Source data -
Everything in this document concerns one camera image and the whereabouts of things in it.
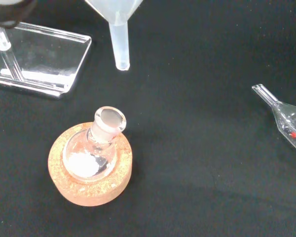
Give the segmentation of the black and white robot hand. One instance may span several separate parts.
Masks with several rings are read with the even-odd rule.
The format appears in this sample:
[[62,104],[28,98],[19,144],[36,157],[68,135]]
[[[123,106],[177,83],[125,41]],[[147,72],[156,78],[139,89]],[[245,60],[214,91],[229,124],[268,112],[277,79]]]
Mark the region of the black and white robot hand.
[[0,27],[14,28],[31,14],[36,5],[37,0],[0,0]]

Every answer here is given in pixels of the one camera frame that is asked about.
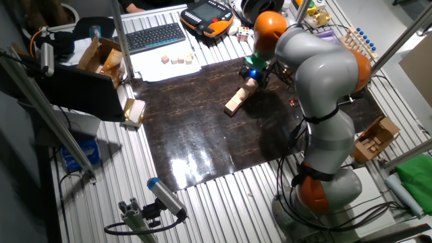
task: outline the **metal pole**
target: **metal pole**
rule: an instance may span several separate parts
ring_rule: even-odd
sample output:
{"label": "metal pole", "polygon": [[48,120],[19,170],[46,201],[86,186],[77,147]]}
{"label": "metal pole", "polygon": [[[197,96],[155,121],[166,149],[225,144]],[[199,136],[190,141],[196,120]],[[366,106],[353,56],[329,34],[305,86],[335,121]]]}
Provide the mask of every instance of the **metal pole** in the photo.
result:
{"label": "metal pole", "polygon": [[308,11],[311,1],[312,0],[303,0],[302,5],[298,8],[296,16],[297,26],[302,27],[303,19],[306,17],[306,12]]}
{"label": "metal pole", "polygon": [[130,61],[130,54],[128,48],[128,41],[123,29],[122,15],[120,14],[120,8],[118,0],[111,0],[111,8],[113,10],[113,20],[115,29],[117,30],[117,36],[119,37],[121,51],[123,53],[124,62],[128,71],[128,78],[135,78],[134,69],[132,68],[132,61]]}
{"label": "metal pole", "polygon": [[[15,51],[11,49],[8,50],[8,54],[19,59]],[[34,79],[26,75],[26,70],[23,68],[22,64],[6,57],[0,57],[0,65],[5,68],[6,72],[18,85],[18,88],[26,95],[27,99],[33,104],[40,116],[42,116],[48,126],[54,131],[55,135],[57,135],[61,143],[68,149],[81,168],[86,173],[94,174],[95,171],[90,161],[87,159],[87,156],[82,152],[82,149],[78,146],[78,143],[64,124],[54,115],[53,108],[50,106],[48,99]]]}
{"label": "metal pole", "polygon": [[432,149],[432,139],[429,139],[428,141],[416,146],[415,148],[411,149],[410,151],[404,153],[403,155],[400,155],[399,157],[395,158],[394,160],[386,163],[383,165],[383,169],[391,170],[395,168],[396,166],[400,165],[403,162],[406,162],[409,159],[414,158],[415,156],[426,152],[428,150]]}
{"label": "metal pole", "polygon": [[404,33],[393,43],[393,45],[378,59],[371,71],[371,76],[375,75],[387,61],[402,47],[405,42],[417,31],[418,28],[432,14],[432,3],[420,14],[420,16],[408,27]]}

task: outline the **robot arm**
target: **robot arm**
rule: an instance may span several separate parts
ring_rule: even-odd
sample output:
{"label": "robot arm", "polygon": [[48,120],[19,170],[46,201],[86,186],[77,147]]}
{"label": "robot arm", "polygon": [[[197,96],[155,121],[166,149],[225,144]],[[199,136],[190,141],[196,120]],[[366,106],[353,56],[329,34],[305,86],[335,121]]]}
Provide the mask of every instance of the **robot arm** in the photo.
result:
{"label": "robot arm", "polygon": [[330,213],[362,190],[354,172],[340,169],[354,146],[354,124],[337,101],[367,83],[369,60],[301,28],[280,37],[275,56],[296,72],[296,92],[308,122],[308,149],[293,180],[298,200],[314,213]]}

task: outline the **keyboard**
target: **keyboard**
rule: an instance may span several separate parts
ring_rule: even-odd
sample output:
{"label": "keyboard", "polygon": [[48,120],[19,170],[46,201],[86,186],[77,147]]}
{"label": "keyboard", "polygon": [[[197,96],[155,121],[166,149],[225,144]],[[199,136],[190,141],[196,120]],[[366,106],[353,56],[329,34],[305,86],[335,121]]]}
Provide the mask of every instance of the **keyboard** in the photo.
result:
{"label": "keyboard", "polygon": [[[126,35],[130,54],[148,51],[157,47],[163,47],[186,40],[178,23],[166,24],[154,28],[148,28]],[[118,36],[111,40],[119,42]]]}

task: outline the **wooden block stack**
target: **wooden block stack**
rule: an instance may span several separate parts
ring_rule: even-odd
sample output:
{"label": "wooden block stack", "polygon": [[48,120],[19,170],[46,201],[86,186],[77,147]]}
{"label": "wooden block stack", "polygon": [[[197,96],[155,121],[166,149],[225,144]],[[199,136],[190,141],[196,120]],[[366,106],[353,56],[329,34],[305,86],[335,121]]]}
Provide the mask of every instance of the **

Problem -
Could you return exactly the lines above from the line with "task: outline the **metal pole**" to the line with "Provide the mask of every instance of the **metal", both included, and nothing else?

Answer space -
task: outline the **metal pole**
target: **metal pole**
rule: an instance may span several separate parts
ring_rule: even-odd
sample output:
{"label": "metal pole", "polygon": [[48,120],[19,170],[46,201],[86,186],[77,147]]}
{"label": "metal pole", "polygon": [[[197,96],[155,121],[166,149],[225,144]],[[199,136],[190,141],[196,120]],[[366,106],[353,56],[329,34],[305,86],[335,121]]]}
Provide the mask of every instance of the **metal pole** in the photo.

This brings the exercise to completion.